There is the old, familiar cliche that a “ball was coming out of his hand good.” Well, Francona has his own variation. Often, when he’s asked about a pitcher who had a good game or threw a good bullpen session, the manager will say that pitcher looked “crisp” It’s also a way of avoiding the nitty-gritty details of what a pitcher was doing mechanically. Francona is, after all, a former hitter. If you want specifics on the in-depth nature of the pitcher in question, it’s best to go to pitching coach Mickey Callaway. And, more often than not, Callaway will agree. That guy did look crisp.

10. “What day is it?”

Ding! Ding! Ding! You must have just asked Francona if a player has reached [milestone X] in his rehab from [insert injury]. Each day, the manager meets with his training and medical staff, along with the coaches, to go over a variety of schedules. And, if you know anything about baseball, it’s Groundhog Day out here. I’m not sure what day it is, either. Once, I wrote multiple stories with “on Wednesday” in each one, and my editor finally e-mailed me and said, “You know it’s Sunday, right?” Nope. I didn’t know that. Once you are able to remind Tito what day it is (if you remember correctly yourself), he can then proceed to give you the player’s timetable in question.

11. Tito nickname generator

How Francona develops a nickname is not always as simple as adding a “y” to the end of a name. For many years, I had a coach refer to me as “Jordy,” for example.
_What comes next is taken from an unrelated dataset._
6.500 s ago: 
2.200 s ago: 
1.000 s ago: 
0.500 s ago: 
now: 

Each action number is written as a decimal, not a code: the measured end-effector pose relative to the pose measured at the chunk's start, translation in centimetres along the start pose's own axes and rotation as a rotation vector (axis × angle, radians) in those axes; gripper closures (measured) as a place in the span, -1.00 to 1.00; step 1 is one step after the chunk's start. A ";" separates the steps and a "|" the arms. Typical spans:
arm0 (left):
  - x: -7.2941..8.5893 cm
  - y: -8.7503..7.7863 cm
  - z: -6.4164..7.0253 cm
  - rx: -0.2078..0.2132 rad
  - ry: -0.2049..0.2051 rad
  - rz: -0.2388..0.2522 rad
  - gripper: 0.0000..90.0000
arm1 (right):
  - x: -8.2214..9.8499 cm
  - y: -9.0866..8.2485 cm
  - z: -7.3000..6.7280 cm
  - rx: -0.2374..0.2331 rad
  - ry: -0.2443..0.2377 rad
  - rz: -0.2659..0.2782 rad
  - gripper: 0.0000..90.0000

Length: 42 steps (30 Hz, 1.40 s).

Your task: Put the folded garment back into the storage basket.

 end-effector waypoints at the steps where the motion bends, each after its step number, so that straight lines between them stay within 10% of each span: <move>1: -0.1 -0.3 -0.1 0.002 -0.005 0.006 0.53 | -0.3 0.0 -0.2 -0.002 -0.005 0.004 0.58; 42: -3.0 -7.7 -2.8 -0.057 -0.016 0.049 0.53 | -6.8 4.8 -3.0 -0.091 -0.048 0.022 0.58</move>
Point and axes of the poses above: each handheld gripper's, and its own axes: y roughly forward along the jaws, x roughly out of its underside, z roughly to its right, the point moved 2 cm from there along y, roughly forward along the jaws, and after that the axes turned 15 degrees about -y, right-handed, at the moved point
With Tito, he might replace an “r” with an “s,” or replace an “s” with an “r.” Two examples of those are Klubes (see: Corey Kluber) and Gomer (see: Yan Gomes). They “y” is common for his coaches: Millsy, Sarby, and Mickey and Sandy, by default. Or, maybe Francona will just call you by a letter. There’s “G” for Jason Giambi or “Q” for assistant hitting coach Matt Quatraro. Others on the Indians are ‘Berto (Roberto Perez), ‘Los (Carlos Santana), Kip, Frankie (Francisco Lindor) and, most recently, Nake (as in, Naq, for Tyler Naquin). Mossy, Bourney, Mikey and Murph are missed.